Abstract

Explicit atom molecular dynamics simulations were used in conjunction with the thermodynamic integration method to calculate hydration free energies for short n-alkane molecules, up to C5H12. The OPLS all-atom parameter set [Kaminski et al., J. Phys. Chem. 98, 13077 (1994)] was used to represent the n-alkanes, together with the TIP3P water model [Jorgensen et al., J. Chem. Phys. 79, 926 (1983)]. The approach of Beutler et al. [Chem. Phys. Lett. 222, 529 (1994)] was used to avoid singularities in nonbonded interaction potentials that can otherwise be problematical with this technique. Electrostatic interactions were treated using a cutoff radius of 0.9 nm, and a functional form that was shifted and scaled smoothly to zero.

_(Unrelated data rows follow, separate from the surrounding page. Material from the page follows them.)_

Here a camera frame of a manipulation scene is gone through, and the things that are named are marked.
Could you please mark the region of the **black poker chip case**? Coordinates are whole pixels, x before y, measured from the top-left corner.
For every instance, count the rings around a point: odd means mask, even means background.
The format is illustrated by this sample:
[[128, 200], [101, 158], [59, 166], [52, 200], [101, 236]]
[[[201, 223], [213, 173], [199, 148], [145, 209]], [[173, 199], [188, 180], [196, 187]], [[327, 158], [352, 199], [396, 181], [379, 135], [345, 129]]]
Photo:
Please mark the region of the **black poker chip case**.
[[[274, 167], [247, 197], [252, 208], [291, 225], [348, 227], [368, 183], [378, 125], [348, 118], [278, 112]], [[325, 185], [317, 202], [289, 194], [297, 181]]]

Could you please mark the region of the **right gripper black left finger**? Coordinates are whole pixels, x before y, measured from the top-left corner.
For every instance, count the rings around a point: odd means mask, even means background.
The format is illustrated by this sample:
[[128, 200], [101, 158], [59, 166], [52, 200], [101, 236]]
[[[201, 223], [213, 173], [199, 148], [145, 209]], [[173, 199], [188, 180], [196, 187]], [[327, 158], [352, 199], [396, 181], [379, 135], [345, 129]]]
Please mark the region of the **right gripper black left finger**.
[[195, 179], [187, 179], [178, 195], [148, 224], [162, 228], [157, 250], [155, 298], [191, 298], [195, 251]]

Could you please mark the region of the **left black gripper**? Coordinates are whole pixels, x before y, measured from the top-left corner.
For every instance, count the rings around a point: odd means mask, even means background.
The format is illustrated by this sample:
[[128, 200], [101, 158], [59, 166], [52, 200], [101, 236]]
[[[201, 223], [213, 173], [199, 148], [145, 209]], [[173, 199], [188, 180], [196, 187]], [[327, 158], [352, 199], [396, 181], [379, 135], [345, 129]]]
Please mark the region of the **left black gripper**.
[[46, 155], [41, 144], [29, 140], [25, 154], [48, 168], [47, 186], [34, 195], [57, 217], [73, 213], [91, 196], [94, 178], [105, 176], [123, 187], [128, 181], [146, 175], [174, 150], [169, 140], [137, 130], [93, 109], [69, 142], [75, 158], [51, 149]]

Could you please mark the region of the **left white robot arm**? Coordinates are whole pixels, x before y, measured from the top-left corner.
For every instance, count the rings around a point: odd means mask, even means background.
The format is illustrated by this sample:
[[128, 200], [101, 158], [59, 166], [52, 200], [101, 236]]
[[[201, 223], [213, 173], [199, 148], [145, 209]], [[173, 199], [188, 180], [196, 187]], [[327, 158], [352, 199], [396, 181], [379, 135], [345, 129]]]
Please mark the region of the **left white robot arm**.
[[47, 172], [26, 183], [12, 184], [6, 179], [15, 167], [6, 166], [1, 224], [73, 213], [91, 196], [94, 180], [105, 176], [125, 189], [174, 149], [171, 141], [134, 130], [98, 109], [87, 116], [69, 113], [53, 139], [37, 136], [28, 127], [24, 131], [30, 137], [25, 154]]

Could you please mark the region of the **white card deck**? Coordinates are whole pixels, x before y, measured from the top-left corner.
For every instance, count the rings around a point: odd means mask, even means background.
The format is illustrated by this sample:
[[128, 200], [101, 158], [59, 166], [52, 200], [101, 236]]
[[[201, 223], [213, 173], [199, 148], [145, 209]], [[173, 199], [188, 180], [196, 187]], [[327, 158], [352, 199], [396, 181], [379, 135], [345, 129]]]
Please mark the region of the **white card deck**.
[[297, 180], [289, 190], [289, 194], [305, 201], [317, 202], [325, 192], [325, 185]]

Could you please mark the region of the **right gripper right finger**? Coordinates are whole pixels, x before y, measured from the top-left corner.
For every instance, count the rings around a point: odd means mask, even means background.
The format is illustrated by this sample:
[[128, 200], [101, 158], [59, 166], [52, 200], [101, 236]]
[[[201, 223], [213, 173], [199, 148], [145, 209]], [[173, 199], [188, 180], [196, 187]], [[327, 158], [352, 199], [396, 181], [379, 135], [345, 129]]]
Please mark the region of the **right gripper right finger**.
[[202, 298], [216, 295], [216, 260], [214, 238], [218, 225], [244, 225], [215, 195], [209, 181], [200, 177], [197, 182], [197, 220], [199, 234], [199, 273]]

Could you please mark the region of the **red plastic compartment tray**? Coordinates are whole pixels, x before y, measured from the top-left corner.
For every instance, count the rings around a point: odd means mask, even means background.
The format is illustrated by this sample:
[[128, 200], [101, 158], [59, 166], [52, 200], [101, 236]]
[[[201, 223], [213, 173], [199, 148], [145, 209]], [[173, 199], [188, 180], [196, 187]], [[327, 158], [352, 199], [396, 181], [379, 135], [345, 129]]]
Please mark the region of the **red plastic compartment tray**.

The values obtained for the solvation free energies were of similar accuracy to those from previously published simulations, but were systematically about 2 kJ mol−1 higher than experimental values. However, the calculated free energies of transformation for the reaction CnH2n+1(aq)→Cn+1H2n+4(aq), show a considerably improved agreement over previous values, and reproduce well the experimental trend versus n. The merits of the thermodynamic integration technique are discussed in relation to the popular thermodynamic perturbation method.